Your task is to repeat exactly the lines below between the line holding "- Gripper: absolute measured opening" and the line holding "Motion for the", inclusive, and only those.

################

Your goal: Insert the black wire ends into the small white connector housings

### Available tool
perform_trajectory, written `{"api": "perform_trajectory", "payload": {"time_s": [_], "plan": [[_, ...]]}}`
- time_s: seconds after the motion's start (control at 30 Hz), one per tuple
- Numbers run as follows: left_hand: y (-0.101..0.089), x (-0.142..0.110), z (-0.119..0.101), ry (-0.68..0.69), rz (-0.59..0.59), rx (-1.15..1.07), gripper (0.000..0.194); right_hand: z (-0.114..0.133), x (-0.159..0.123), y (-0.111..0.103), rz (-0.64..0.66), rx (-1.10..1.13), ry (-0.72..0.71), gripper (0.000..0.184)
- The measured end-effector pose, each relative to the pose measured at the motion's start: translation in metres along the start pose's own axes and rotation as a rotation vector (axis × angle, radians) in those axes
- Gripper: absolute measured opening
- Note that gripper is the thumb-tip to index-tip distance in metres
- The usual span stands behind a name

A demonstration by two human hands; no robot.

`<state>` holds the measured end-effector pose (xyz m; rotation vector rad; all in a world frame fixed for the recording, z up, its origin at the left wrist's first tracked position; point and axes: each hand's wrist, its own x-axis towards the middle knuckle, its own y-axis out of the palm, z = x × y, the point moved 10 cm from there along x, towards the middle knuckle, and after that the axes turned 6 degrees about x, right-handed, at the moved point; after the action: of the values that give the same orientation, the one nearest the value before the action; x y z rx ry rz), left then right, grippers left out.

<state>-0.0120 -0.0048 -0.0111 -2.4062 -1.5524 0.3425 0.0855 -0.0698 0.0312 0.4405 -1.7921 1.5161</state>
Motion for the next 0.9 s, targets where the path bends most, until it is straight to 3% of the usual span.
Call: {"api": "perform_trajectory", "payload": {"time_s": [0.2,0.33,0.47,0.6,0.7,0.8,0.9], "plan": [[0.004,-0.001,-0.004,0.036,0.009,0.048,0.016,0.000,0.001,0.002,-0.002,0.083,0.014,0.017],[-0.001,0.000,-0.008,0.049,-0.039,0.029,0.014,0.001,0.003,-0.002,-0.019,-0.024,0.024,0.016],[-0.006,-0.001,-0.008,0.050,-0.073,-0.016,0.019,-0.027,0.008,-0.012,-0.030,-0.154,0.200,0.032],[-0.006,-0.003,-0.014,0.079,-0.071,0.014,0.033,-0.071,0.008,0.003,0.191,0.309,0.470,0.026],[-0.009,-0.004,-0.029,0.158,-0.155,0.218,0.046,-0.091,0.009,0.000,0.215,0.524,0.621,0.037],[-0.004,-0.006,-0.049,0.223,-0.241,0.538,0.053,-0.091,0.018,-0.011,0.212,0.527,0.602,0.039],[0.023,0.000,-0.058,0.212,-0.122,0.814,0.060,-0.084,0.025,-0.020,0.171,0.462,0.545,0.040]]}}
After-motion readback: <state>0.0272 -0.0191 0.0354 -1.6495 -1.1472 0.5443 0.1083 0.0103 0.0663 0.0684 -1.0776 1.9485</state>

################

Task output:
- Gripper: absolute measured opening
- Note that gripper is the thumb-tip to index-tip distance in metres
- The usual span stands behind a name

A demonstration by two human hands; no robot.

`<state>` holds the measured end-effector pose (xyz m; rotation vector rad; all in a world frame fixed for the recording, z up, its origin at the left wrist's first tracked position; point and axes: each hand's wrist, its own x-axis towards the middle knuckle, its own y-axis out of the palm, z = x × y, the point moved 10 cm from there along x, towards the middle knuckle, and after that the axes turned 6 degrees about x, right-handed, at the moved point; after the action: of the values that give the same orientation, the one nearest the value before the action; x y z rx ry rz), left then right, grippers left out.

<state>-0.0120 -0.0048 -0.0111 -2.4062 -1.5524 0.3425 0.0855 -0.0698 0.0312 0.4405 -1.7921 1.5161</state>
Motion for the next 0.9 s, targets where the path bends most, until it is straight to 3% of the usual span.

This completes the answer.